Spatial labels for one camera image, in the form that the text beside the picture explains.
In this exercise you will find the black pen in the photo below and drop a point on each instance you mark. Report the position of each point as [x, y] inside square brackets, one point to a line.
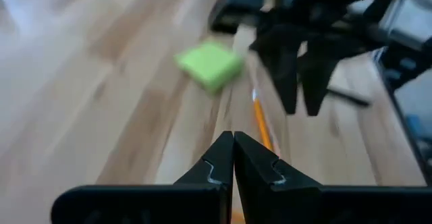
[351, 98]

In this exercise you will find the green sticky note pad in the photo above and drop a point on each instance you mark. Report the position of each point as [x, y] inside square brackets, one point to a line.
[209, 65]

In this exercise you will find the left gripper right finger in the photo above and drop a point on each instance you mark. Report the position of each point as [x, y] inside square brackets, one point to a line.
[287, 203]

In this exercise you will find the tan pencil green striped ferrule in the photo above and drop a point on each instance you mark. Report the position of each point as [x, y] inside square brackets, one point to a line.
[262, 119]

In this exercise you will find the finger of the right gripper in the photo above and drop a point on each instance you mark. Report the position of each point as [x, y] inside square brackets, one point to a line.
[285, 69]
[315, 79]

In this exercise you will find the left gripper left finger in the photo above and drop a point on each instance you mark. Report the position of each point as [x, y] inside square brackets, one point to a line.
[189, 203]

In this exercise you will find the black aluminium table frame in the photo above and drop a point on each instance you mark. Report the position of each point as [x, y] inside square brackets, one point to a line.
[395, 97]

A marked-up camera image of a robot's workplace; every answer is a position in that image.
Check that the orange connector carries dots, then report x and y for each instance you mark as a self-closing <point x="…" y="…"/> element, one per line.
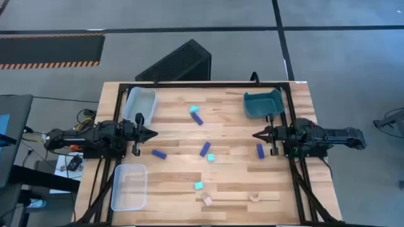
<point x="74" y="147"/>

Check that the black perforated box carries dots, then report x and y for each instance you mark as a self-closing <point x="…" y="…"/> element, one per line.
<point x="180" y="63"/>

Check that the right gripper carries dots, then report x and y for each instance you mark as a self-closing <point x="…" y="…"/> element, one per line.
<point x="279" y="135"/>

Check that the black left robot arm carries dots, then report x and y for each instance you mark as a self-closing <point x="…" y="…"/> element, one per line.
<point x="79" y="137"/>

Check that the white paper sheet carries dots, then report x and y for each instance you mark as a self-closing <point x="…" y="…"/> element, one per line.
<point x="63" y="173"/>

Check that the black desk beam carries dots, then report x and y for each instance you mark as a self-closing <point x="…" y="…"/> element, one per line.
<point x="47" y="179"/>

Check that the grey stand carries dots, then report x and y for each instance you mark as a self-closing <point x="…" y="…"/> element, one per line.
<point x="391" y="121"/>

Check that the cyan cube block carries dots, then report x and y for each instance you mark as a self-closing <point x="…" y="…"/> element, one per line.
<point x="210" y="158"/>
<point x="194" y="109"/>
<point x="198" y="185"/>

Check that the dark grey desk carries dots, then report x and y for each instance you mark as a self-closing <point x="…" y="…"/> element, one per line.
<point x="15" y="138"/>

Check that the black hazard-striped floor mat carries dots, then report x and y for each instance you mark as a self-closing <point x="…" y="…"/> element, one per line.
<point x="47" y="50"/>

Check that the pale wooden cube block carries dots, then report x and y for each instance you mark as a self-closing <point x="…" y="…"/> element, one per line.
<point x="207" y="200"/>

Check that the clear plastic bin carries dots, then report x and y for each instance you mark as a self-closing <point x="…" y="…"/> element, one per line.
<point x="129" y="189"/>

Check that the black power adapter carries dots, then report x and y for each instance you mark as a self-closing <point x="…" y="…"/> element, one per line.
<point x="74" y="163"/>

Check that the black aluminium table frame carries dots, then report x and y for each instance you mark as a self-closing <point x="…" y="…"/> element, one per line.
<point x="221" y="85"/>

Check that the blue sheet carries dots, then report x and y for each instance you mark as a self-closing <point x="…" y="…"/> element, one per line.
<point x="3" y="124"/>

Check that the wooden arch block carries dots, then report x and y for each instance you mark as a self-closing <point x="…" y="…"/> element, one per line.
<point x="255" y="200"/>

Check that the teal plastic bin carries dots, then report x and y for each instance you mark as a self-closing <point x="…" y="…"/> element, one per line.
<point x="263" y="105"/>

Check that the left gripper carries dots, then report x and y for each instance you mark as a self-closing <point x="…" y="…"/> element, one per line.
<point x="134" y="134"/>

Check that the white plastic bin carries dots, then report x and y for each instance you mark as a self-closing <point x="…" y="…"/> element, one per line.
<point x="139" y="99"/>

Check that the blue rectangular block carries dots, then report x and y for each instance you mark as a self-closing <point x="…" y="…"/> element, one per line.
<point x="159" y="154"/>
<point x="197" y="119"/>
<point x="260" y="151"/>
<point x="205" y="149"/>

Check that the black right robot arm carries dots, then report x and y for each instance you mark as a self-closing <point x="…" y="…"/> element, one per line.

########################################

# TASK INSTRUCTIONS
Each line of the records that holds the word "camera" should be copied out.

# REPLY TO THE EXERCISE
Spatial labels for one camera image, in the form that the text beside the picture explains.
A marked-up camera image of a robot's workplace; every answer is a position in that image.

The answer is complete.